傅潇勉强回了一句,走上前时又见月遥小心地搀着夏逸,不由心生古怪,但转瞬间又似有所悟,感激地从她手上接过夏逸,说道:“这些日子定是靠月遥姑娘相护,我这师弟才可安然归来,在下真是感激不尽。”

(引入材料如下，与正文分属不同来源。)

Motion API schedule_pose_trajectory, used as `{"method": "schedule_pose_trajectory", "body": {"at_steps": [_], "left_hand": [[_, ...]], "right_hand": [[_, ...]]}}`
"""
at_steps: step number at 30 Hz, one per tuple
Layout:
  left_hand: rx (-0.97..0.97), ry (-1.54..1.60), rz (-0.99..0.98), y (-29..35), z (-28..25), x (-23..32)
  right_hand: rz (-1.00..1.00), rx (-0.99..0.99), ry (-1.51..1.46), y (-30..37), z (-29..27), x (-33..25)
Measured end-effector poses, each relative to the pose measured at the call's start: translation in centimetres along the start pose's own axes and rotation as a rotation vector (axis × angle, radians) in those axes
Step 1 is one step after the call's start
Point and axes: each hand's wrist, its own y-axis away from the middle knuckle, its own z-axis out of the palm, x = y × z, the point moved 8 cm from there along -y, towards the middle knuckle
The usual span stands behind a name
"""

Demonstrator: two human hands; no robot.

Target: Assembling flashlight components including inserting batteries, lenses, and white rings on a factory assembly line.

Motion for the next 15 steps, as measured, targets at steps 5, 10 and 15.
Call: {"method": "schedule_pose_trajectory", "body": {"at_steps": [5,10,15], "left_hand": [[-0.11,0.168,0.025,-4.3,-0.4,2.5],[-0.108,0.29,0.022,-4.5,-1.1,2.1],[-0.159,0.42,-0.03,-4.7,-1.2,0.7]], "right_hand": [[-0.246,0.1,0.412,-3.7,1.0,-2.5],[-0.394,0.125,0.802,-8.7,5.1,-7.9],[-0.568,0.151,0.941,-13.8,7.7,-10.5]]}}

月遥微微笑道:“月遥才要恭喜傅捕头有情人终成眷属。”
闲云居士道:“其实以为师与狐祖宗此时的身体是沾不得酒的,但今日却不可不畅饮。”
“师父说的是,弟子一会儿就去备好酒菜。”
傅潇心知夏逸不愿多提他这一路的经历,以免自己心中多生愧疚,当下也不再多问,一边扶着夏逸走在前头一边低声问道:“你怎会与月遥姑娘走在一块儿?你……已把当年……”
夏逸淡然道:“你猜对了。”
这是夏逸不愿再提的往事,但这一刻他的语气中却比往日多了几分释然。
傅潇笑了,他由衷地为夏逸高兴,他已感受到本压在夏逸心头的那一座山仿佛轻了许多。
夏逸也低声道:“听说你要做爹了。”
傅潇带着几分自得道:“是。”
夏逸喜道:“这是一件喜事,你今日也得陪我一醉的,希望你不要令我失望。”
傅潇点了点头,道:“其实我的酒量更胜于你,恐怕今日失望的人会是我。”
夏逸哼了一声,道:“师兄,你虽长我两岁,但我的酒龄可至少多你五年。”
傅潇道:“此话不假,可惜喝酒也是看天赋的,而我恰好是一个喝酒的天才。”
夏逸冷笑道:“好……好,我今日便让你在大嫂面前出一次丑。”
傅潇果然是一个酒中奇才,他露出醉意之时,夏逸已酣睡在桌上。
夏逸醒来时已是深夜,他时常看到他人睡倒在酒桌上,但他自己却少有被人抬回卧室的经历。